Work to complete: Everything before the line containing "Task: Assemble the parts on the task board" is to be left out; repeat that line and all lines after it exactly, to the end of the data.

Data shown:
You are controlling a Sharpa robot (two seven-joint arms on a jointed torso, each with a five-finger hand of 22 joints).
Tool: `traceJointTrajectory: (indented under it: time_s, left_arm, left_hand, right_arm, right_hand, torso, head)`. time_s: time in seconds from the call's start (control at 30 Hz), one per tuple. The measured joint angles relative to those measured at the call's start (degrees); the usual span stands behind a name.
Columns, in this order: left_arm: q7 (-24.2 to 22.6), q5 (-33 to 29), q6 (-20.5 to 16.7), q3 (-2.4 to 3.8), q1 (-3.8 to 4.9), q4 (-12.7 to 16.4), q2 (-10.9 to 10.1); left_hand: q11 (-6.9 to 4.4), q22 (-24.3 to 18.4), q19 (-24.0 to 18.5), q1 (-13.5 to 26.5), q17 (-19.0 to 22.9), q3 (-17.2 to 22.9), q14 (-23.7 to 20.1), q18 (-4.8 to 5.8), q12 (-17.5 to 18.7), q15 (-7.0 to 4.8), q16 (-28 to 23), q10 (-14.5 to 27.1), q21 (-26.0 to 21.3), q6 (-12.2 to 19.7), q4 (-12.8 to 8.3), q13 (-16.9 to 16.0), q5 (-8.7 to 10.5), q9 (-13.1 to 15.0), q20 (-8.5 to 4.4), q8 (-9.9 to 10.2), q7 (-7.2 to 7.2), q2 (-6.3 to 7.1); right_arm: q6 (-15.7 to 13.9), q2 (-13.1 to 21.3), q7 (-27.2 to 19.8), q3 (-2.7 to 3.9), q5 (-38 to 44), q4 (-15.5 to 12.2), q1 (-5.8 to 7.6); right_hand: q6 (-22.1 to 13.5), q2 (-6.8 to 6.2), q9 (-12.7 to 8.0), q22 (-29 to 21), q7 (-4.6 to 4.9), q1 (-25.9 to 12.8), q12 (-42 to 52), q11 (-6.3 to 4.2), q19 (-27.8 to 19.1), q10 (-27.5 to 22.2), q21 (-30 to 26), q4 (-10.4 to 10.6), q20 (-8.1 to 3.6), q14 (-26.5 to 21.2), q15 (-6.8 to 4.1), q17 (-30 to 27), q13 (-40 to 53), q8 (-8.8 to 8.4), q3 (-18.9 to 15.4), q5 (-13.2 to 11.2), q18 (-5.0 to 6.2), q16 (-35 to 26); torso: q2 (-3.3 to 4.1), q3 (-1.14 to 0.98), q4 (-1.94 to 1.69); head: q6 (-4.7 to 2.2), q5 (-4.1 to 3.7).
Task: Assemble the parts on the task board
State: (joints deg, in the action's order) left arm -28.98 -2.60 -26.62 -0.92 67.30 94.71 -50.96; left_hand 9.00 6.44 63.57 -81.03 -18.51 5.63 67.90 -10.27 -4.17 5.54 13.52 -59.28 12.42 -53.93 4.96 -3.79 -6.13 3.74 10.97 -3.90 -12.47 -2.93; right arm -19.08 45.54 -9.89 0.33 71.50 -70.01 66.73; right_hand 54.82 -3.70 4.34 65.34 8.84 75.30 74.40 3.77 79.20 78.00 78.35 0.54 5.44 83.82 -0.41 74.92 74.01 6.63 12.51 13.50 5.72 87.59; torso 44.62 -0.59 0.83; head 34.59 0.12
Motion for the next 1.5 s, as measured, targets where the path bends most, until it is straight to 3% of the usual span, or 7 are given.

Solution to this problem:
Task: Assemble the parts on the task board
State: (joints deg, in the action's order) left arm -28.98 -2.60 -26.62 -0.92 67.30 94.71 -50.96; left_hand 9.00 6.44 63.57 -81.03 -18.51 5.63 67.90 -10.27 -4.17 5.54 13.52 -59.28 12.42 -53.93 4.96 -3.79 -6.13 3.74 10.97 -3.90 -12.47 -2.93; right arm -19.08 45.54 -9.89 0.33 71.50 -70.01 66.73; right_hand 54.82 -3.70 4.34 65.34 8.84 75.30 74.40 3.77 79.20 78.00 78.35 0.54 5.44 83.82 -0.41 74.92 74.01 6.63 12.51 13.50 5.72 87.59; torso 44.62 -0.59 0.83; head 34.59 0.12
Motion for the next 1.5 s, as measured, targets where the path bends most, until it is straight to 3% of the usual span, or 7 are given.

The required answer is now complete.